▸ Assignment: An exact copy of the whole listing is required.

▸ Source information:
============================================================

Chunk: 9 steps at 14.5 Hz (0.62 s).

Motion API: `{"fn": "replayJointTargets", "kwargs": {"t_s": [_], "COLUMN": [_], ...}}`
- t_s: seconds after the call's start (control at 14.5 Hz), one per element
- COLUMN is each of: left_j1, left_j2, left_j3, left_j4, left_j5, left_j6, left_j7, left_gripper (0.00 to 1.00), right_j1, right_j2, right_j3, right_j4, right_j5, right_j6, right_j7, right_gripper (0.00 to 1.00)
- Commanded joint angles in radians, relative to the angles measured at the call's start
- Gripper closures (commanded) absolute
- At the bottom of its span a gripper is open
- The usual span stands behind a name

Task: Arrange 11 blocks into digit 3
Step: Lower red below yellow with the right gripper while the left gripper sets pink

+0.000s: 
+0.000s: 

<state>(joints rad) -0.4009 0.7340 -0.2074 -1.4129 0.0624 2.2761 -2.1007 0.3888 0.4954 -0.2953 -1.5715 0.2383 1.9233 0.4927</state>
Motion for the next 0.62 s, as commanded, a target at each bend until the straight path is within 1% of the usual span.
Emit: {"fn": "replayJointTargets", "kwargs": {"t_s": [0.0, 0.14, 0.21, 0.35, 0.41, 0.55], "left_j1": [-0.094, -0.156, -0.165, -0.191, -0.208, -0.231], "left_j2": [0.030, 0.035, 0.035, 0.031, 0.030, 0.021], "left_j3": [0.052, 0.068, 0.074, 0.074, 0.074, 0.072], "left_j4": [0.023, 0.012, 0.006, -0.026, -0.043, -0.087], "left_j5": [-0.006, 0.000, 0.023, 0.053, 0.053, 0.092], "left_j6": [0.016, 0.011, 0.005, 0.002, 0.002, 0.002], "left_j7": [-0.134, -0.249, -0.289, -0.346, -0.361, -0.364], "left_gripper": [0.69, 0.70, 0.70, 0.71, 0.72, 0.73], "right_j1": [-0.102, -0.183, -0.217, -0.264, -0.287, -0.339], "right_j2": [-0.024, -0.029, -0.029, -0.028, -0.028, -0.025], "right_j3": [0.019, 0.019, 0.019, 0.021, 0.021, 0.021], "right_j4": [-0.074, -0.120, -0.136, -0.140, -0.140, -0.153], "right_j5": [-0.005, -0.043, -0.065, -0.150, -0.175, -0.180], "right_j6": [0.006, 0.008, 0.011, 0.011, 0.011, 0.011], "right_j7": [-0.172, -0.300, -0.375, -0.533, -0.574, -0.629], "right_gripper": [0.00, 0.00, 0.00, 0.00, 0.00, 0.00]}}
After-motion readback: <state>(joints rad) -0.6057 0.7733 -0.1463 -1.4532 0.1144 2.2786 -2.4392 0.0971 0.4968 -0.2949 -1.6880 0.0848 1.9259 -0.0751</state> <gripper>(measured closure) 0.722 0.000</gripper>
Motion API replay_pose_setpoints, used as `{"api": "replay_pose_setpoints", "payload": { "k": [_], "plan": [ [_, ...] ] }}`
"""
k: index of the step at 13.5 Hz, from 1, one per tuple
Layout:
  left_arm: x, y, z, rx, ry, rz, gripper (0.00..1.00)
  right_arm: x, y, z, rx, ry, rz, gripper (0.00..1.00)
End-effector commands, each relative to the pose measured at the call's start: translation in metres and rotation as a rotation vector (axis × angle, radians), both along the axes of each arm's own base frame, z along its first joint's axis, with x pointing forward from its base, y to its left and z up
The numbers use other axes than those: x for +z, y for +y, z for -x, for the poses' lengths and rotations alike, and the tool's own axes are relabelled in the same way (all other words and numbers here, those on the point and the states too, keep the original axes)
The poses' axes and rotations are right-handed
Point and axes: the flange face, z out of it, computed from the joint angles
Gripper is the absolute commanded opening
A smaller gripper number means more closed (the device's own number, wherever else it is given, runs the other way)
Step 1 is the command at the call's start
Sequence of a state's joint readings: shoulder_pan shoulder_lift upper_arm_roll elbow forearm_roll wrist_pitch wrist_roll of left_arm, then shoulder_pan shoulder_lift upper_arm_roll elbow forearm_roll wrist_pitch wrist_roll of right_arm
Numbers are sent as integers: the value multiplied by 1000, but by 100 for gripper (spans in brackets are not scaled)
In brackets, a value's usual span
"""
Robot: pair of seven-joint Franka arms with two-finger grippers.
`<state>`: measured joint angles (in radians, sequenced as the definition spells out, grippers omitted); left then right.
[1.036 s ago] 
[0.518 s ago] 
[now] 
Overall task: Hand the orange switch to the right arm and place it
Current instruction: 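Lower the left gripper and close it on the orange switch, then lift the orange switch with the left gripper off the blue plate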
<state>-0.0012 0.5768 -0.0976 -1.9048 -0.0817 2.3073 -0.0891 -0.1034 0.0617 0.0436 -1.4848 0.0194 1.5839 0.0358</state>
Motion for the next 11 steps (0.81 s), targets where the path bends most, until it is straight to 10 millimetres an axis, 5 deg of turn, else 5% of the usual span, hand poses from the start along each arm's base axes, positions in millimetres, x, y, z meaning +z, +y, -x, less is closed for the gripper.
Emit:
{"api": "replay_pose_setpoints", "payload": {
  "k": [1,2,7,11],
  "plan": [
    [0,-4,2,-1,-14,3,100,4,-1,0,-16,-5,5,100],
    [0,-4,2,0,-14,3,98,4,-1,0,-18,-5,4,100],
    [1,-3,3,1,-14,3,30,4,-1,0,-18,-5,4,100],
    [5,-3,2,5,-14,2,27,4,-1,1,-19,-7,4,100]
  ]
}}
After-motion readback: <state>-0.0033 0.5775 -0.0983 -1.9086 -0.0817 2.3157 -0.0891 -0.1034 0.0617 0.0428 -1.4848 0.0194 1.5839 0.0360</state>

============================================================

▸ Response area:
Chunk: 9 steps at 14.5 Hz (0.62 s).

Motion API: `{"fn": "replayJointTargets", "kwargs": {"t_s": [_], "COLUMN": [_], ...}}`
- t_s: seconds after the call's start (control at 14.5 Hz), one per element
- COLUMN is each of: left_j1, left_j2, left_j3, left_j4, left_j5, left_j6, left_j7, left_gripper (0.00 to 1.00), right_j1, right_j2, right_j3, right_j4, right_j5, right_j6, right_j7, right_gripper (0.00 to 1.00)
- Commanded joint angles in radians, relative to the angles measured at the call's start
- Gripper closures (commanded) absolute
- At the bottom of its span a gripper is open
- The usual span stands behind a name

Task: Arrange 11 blocks into digit 3
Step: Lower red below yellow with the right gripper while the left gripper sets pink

+0.000s: 
+0.000s: 

<state>(joints rad) -0.4009 0.7340 -0.2074 -1.4129 0.0624 2.2761 -2.1007 0.3888 0.4954 -0.2953 -1.5715 0.2383 1.9233 0.4927</state>
Motion for the next 0.62 s, as commanded, a target at each bend until the straight path is within 1% of the usual span.
Emit: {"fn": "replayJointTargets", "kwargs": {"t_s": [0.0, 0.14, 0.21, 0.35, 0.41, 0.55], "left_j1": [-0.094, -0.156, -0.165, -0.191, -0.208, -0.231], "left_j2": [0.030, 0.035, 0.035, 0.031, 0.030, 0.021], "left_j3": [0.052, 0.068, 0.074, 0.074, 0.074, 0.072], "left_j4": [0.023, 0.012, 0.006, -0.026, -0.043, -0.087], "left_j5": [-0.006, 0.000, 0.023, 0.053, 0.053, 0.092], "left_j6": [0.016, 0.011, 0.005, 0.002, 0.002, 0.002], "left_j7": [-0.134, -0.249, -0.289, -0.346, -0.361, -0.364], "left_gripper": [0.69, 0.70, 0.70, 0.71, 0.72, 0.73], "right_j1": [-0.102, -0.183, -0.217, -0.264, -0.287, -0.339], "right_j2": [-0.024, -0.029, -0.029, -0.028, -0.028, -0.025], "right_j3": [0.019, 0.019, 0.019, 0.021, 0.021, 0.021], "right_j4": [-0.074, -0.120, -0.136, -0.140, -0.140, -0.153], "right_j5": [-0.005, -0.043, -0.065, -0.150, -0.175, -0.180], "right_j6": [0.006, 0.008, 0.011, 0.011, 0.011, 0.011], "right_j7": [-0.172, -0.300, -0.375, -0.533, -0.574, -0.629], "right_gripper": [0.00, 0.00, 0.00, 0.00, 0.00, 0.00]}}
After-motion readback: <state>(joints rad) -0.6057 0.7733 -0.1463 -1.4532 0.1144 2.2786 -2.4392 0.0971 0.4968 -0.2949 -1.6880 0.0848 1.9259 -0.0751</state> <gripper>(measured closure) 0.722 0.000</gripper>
Motion API replay_pose_setpoints, used as `{"api": "replay_pose_setpoints", "payload": { "k": [_], "plan": [ [_, ...] ] }}`
"""
k: index of the step at 13.5 Hz, from 1, one per tuple
Layout:
  left_arm: x, y, z, rx, ry, rz, gripper (0.00..1.00)
  right_arm: x, y, z, rx, ry, rz, gripper (0.00..1.00)
End-effector commands, each relative to the pose measured at the call's start: translation in metres and rotation as a rotation vector (axis × angle, radians), both along the axes of each arm's own base frame, z along its first joint's axis, with x pointing forward from its base, y to its left and z up
The numbers use other axes than those: x for +z, y for +y, z for -x, for the poses' lengths and rotations alike, and the tool's own axes are relabelled in the same way (all other words and numbers here, those on the point and the states too, keep the original axes)
The poses' axes and rotations are right-handed
Point and axes: the flange face, z out of it, computed from the joint angles
Gripper is the absolute commanded opening
A smaller gripper number means more closed (the device's own number, wherever else it is given, runs the other way)
Step 1 is the command at the call's start
Sequence of a state's joint readings: shoulder_pan shoulder_lift upper_arm_roll elbow forearm_roll wrist_pitch wrist_roll of left_arm, then shoulder_pan shoulder_lift upper_arm_roll elbow forearm_roll wrist_pitch wrist_roll of right_arm
Numbers are sent as integers: the value multiplied by 1000, but by 100 for gripper (spans in brackets are not scaled)
In brackets, a value's usual span
"""
Robot: pair of seven-joint Franka arms with two-finger grippers.
`<state>`: measured joint angles (in radians, sequenced as the definition spells out, grippers omitted); left then right.
[1.036 s ago] 
[0.518 s ago] 
[now] 
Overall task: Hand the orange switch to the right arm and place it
Current instruction: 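Lower the left gripper and close it on the orange switch, then lift the orange switch with the left gripper off the blue plate
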<state>-0.0012 0.5768 -0.0976 -1.9048 -0.0817 2.3073 -0.0891 -0.1034 0.0617 0.0436 -1.4848 0.0194 1.5839 0.0358</state>
Motion for the next 11 steps (0.81 s), targets where the path bends most, until it is straight to 10 millimetres an axis, 5 deg of turn, else 5% of the usual span, hand poses from the start along each arm's base axes, positions in millimetres, x, y, z meaning +z, +y, -x, less is closed for the gripper.
Emit:
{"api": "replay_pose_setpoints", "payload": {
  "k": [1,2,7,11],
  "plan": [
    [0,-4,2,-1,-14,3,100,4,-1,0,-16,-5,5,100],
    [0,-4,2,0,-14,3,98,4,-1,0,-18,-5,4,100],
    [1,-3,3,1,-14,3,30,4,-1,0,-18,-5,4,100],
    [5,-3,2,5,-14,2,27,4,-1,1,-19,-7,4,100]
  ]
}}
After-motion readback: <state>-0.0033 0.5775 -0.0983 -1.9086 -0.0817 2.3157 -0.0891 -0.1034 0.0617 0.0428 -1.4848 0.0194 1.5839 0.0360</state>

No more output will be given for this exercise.